* **Data records**:

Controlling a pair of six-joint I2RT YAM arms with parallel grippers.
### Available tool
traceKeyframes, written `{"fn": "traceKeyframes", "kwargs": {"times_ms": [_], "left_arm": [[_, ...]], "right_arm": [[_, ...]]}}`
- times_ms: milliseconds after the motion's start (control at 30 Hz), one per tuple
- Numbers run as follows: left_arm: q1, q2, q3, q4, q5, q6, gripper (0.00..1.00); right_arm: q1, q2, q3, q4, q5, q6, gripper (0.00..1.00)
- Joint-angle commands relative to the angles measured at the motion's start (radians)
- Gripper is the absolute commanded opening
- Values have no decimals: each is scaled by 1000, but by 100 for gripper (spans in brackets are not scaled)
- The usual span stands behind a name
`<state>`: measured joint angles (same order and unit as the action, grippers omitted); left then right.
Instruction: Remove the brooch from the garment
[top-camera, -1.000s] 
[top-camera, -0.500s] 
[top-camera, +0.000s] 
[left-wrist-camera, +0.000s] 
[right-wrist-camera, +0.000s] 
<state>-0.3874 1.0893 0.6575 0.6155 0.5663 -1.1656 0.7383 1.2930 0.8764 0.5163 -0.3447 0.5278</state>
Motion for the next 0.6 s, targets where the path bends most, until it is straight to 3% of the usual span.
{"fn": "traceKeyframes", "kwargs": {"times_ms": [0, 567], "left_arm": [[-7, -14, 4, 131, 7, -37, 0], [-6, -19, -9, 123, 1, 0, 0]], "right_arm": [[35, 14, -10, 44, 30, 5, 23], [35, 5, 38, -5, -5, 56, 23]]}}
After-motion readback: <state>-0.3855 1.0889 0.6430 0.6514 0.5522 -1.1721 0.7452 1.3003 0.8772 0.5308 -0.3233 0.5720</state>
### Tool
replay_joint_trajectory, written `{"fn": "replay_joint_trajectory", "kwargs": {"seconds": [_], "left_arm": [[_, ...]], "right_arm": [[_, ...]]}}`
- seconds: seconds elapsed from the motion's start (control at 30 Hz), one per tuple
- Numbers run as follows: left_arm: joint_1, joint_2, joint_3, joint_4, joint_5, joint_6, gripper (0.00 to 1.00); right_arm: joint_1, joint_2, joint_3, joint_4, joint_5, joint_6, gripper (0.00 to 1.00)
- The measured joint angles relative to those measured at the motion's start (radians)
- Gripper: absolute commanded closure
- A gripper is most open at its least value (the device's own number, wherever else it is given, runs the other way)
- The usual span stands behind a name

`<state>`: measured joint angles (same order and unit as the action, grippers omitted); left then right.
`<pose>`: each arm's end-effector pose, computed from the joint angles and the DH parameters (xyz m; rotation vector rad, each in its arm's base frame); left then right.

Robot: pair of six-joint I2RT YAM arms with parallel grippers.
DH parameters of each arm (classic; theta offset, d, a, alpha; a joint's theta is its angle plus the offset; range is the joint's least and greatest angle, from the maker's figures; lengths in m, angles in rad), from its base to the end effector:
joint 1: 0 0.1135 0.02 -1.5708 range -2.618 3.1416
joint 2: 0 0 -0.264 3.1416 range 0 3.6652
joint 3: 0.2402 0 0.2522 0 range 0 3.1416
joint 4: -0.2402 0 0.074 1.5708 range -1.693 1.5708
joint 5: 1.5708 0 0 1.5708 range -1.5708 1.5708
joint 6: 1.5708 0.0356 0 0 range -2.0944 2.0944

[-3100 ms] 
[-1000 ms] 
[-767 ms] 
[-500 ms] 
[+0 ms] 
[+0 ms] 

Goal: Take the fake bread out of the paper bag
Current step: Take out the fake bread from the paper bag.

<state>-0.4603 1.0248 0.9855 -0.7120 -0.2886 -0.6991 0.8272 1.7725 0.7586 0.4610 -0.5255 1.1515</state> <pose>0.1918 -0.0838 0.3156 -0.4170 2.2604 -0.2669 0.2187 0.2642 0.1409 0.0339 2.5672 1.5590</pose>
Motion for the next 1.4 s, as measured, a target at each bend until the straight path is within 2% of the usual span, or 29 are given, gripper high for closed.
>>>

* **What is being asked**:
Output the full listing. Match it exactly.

* **Expected answer**:
Controlling a pair of six-joint I2RT YAM arms with parallel grippers.
### Available tool
traceKeyframes, written `{"fn": "traceKeyframes", "kwargs": {"times_ms": [_], "left_arm": [[_, ...]], "right_arm": [[_, ...]]}}`
- times_ms: milliseconds after the motion's start (control at 30 Hz), one per tuple
- Numbers run as follows: left_arm: q1, q2, q3, q4, q5, q6, gripper (0.00..1.00); right_arm: q1, q2, q3, q4, q5, q6, gripper (0.00..1.00)
- Joint-angle commands relative to the angles measured at the motion's start (radians)
- Gripper is the absolute commanded opening
- Values have no decimals: each is scaled by 1000, but by 100 for gripper (spans in brackets are not scaled)
- The usual span stands behind a name
`<state>`: measured joint angles (same order and unit as the action, grippers omitted); left then right.
Instruction: Remove the brooch from the garment
[top-camera, -1.000s] 
[top-camera, -0.500s] 
[top-camera, +0.000s] 
[left-wrist-camera, +0.000s] 
[right-wrist-camera, +0.000s] 
<state>-0.3874 1.0893 0.6575 0.6155 0.5663 -1.1656 0.7383 1.2930 0.8764 0.5163 -0.3447 0.5278</state>
Motion for the next 0.6 s, targets where the path bends most, until it is straight to 3% of the usual span.
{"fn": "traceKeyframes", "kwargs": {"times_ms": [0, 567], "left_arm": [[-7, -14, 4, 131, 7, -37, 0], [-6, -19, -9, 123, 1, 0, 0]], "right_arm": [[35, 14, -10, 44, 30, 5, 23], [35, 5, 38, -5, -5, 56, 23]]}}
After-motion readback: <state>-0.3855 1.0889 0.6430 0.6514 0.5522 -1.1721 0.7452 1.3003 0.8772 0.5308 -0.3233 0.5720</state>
### Tool
replay_joint_trajectory, written `{"fn": "replay_joint_trajectory", "kwargs": {"seconds": [_], "left_arm": [[_, ...]], "right_arm": [[_, ...]]}}`
- seconds: seconds elapsed from the motion's start (control at 30 Hz), one per tuple
- Numbers run as follows: left_arm: joint_1, joint_2, joint_3, joint_4, joint_5, joint_6, gripper (0.00 to 1.00); right_arm: joint_1, joint_2, joint_3, joint_4, joint_5, joint_6, gripper (0.00 to 1.00)
- The measured joint angles relative to those measured at the motion's start (radians)
- Gripper: absolute commanded closure
- A gripper is most open at its least value (the device's own number, wherever else it is given, runs the other way)
- The usual span stands behind a name

`<state>`: measured joint angles (same order and unit as the action, grippers omitted); left then right.
`<pose>`: each arm's end-effector pose, computed from the joint angles and the DH parameters (xyz m; rotation vector rad, each in its arm's base frame); left then right.

Robot: pair of six-joint I2RT YAM arms with parallel grippers.
DH parameters of each arm (classic; theta offset, d, a, alpha; a joint's theta is its angle plus the offset; range is the joint's least and greatest angle, from the maker's figures; lengths in m, angles in rad), from its base to the end effector:
joint 1: 0 0.1135 0.02 -1.5708 range -2.618 3.1416
joint 2: 0 0 -0.264 3.1416 range 0 3.6652
joint 3: 0.2402 0 0.2522 0 range 0 3.1416
joint 4: -0.2402 0 0.074 1.5708 range -1.693 1.5708
joint 5: 1.5708 0 0 1.5708 range -1.5708 1.5708
joint 6: 1.5708 0.0356 0 0 range -2.0944 2.0944

[-3100 ms] 
[-1000 ms] 
[-767 ms] 
[-500 ms] 
[+0 ms] 
[+0 ms] 

Goal: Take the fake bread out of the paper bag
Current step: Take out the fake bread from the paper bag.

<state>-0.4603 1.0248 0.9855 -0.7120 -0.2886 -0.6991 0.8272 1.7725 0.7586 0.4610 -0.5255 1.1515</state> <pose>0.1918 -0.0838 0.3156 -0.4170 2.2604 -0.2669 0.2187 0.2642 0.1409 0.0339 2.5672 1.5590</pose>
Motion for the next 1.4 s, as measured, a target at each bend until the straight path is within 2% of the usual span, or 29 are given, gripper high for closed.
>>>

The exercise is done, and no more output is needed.